The terms of the notes are set forth in the accompanying
product supplement, prospectus supplement and prospectus, as supplemented by this pricing supplement. The accompanying product
supplement, prospectus supplement and prospectus contain important disclosures that are not repeated in this pricing supplement.
For example, certain events may occur that could affect your payment at maturity. These events, including market disruption events
and other events affecting the basket components, and their consequences are described in the accompanying product supplement in
the sections “Description of the Notes—Certain Additional Terms for Notes Linked to ETF Shares or Company Shares—Consequences
of a Market Disruption Event; Postponement of a Valuation Date,” “—Dilution and Reorganization Adjustments”
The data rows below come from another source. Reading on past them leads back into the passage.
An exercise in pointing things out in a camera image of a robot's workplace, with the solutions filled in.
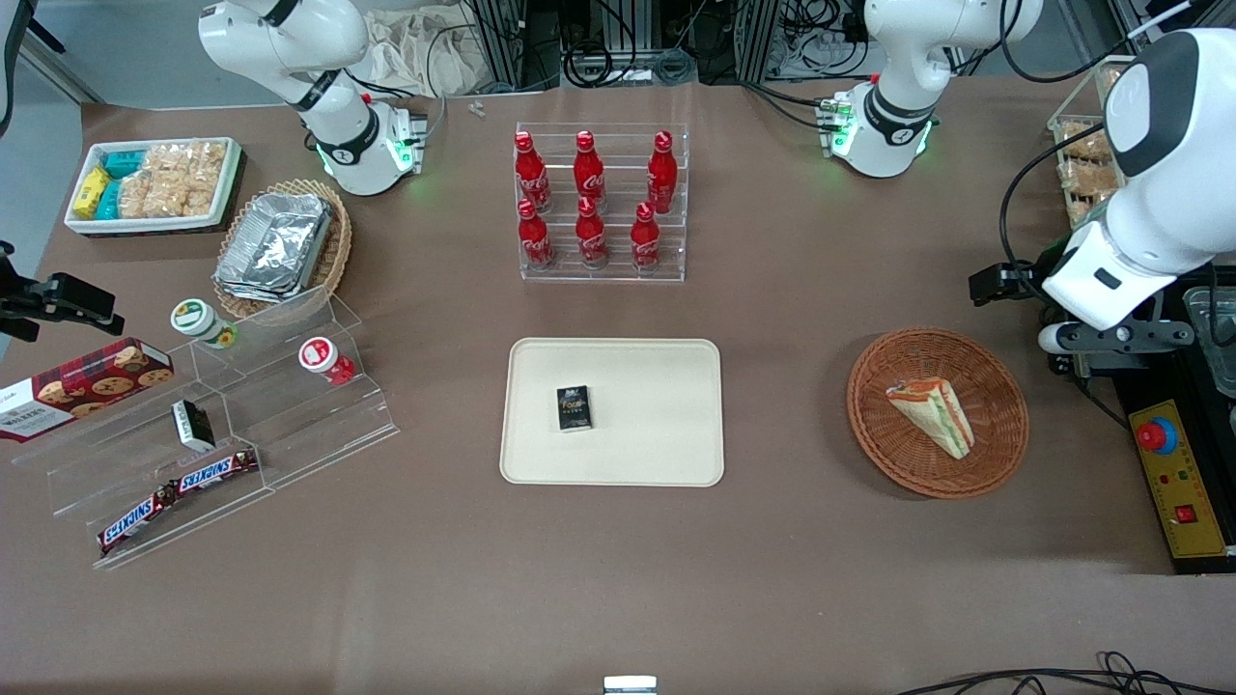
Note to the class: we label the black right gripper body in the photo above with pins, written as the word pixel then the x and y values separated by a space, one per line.
pixel 21 305

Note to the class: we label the triangular sandwich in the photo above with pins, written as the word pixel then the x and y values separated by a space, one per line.
pixel 937 415

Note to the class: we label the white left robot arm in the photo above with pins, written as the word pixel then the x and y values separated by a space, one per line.
pixel 893 116

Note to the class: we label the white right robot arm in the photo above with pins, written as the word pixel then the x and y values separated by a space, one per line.
pixel 338 135

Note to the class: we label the silver foil tray stack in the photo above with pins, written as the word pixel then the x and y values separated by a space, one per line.
pixel 275 246

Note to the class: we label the brown round wicker basket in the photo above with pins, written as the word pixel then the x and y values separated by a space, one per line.
pixel 893 454

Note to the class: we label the tan oval wicker basket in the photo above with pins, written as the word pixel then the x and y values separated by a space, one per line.
pixel 338 251

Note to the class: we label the cream rectangular tray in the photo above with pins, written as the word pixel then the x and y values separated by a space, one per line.
pixel 647 386

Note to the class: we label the red tartan cookie box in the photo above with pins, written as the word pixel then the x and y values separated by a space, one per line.
pixel 77 386

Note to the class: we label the teal snack packet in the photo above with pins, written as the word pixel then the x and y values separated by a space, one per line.
pixel 108 201
pixel 124 163

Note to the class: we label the green-lid white cup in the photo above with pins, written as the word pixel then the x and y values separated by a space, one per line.
pixel 196 319

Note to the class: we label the yellow snack packet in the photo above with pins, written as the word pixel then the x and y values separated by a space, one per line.
pixel 91 193

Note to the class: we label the black equipment base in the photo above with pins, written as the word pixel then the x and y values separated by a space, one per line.
pixel 1139 391

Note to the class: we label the clear rice cracker bag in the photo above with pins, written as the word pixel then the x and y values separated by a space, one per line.
pixel 188 159
pixel 164 198

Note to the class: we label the clear cracker bag in rack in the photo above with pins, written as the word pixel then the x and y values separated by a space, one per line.
pixel 1083 143

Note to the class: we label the clear plastic container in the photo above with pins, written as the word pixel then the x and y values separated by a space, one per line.
pixel 1219 338

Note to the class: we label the black white-edged small box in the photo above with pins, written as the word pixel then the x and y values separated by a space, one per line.
pixel 193 425

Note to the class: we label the red emergency stop button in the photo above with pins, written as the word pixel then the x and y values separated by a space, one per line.
pixel 1155 436

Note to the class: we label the white rectangular snack bin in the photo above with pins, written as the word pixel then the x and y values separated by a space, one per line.
pixel 227 193

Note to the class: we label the snickers chocolate bar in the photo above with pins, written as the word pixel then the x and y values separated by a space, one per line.
pixel 135 519
pixel 217 470

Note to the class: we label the clear acrylic stepped shelf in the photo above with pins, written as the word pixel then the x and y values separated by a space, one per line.
pixel 290 425

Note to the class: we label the red-lid cup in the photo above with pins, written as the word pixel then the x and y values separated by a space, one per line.
pixel 319 355

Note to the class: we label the yellow emergency stop box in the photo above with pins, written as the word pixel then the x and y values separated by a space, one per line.
pixel 1193 483

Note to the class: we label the black stand pole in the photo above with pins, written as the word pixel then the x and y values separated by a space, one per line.
pixel 12 68

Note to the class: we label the red cola bottle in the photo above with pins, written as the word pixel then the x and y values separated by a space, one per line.
pixel 662 179
pixel 532 174
pixel 591 239
pixel 588 174
pixel 645 241
pixel 534 241

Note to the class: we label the clear acrylic bottle rack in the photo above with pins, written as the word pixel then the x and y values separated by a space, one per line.
pixel 618 275

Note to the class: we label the beige cloth bag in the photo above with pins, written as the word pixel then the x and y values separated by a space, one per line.
pixel 415 53

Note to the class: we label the black gold-print small box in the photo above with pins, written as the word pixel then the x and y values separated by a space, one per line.
pixel 574 408

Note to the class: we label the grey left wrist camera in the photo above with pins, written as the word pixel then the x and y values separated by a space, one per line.
pixel 1110 338

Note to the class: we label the aluminium frame post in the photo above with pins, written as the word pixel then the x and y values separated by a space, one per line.
pixel 502 43
pixel 756 39

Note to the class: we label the silver metal bracket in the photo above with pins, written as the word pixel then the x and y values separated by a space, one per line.
pixel 630 685

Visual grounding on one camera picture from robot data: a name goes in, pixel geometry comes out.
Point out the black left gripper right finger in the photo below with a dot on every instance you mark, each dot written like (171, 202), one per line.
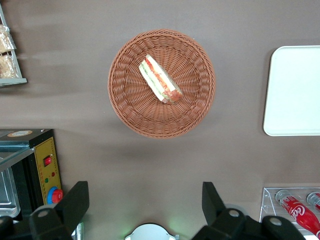
(212, 205)

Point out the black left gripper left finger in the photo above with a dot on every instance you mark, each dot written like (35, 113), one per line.
(72, 200)

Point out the triangle sandwich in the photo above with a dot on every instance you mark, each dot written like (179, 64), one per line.
(160, 78)

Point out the round brown wicker basket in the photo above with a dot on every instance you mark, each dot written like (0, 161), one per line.
(130, 100)

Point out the cream plastic tray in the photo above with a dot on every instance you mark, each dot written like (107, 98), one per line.
(295, 92)

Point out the red and blue knob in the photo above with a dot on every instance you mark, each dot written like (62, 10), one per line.
(55, 195)

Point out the black food warmer cabinet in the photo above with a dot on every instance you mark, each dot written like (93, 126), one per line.
(25, 175)

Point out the clear acrylic bottle rack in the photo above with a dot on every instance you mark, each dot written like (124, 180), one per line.
(267, 200)

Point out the steel warmer pan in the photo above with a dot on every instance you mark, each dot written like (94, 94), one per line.
(7, 192)

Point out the red cola bottle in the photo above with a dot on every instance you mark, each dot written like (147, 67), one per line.
(298, 212)
(315, 200)

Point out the clear bag of snacks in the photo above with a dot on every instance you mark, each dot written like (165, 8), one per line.
(7, 66)
(5, 38)

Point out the red rocker switch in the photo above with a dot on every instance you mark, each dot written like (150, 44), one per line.
(48, 160)
and “—Delisting, Liquidation or Termination of an Underlying ETF” with respect to the basket component that is
an ETF and in the sections “Description of the Notes—Certain Additional Terms for Notes Linked to an Underlying Index—Consequences
of a Market Disruption Event; Postponement of a Valuation Date” and “—Discontinuance or Material Modification
of an Underlying Index” with respect to the basket components that are indices. The accompanying underlying supplement contains
important disclosures regarding certain of the basket components that are not repeated in this pricing supplement. It is important
that you read the accompanying product supplement, underlying supplement, prospectus supplement and prospectus together with this
pricing supplement in connection with your investment in the notes. Certain terms used but not defined in this pricing supplement
are defined in the accompanying product supplement.
Postponement of a valuation date.
If a valuation date
is postponed for a reason that affects less than all of the basket components, the ending basket level on that valuation date will
be calculated based on (i) for each unaffected basket component, its closing level or closing price, as applicable, on the originally
scheduled valuation date and (ii) for each affected basket component, its closing level or closing price, as applicable, on the
valuation date as postponed (or, if earlier, the first scheduled trading day for that basket component following the originally
scheduled valuation date on which a market disruption event did not occur with respect to that basket component). See “Description
of the Notes—Certain Additional Terms for Notes Linked to ETF Shares or Company Shares—Consequences of a Market Disruption
Event; Postponement of a Valuation Date” and “Description of the Notes—Certain Additional Terms for Notes Linked
to an Underlying Index—Consequences of a Market Disruption Event; Postponement of a Valuation Date” in the accompanying
product supplement.
Dilution and reorganization adjustments.
The multiplier
with respect to shares of the iShares
®
iBoxx
®
$ High Yield Corporate Bond ETF is subject to adjustment
upon the occurrence of any of the events described in the accompanying product supplement in the section “Description of
the Notes—Certain Additional Terms for Notes Linked to ETF Shares or Company Shares—Dilution and Reorganization Adjustments.”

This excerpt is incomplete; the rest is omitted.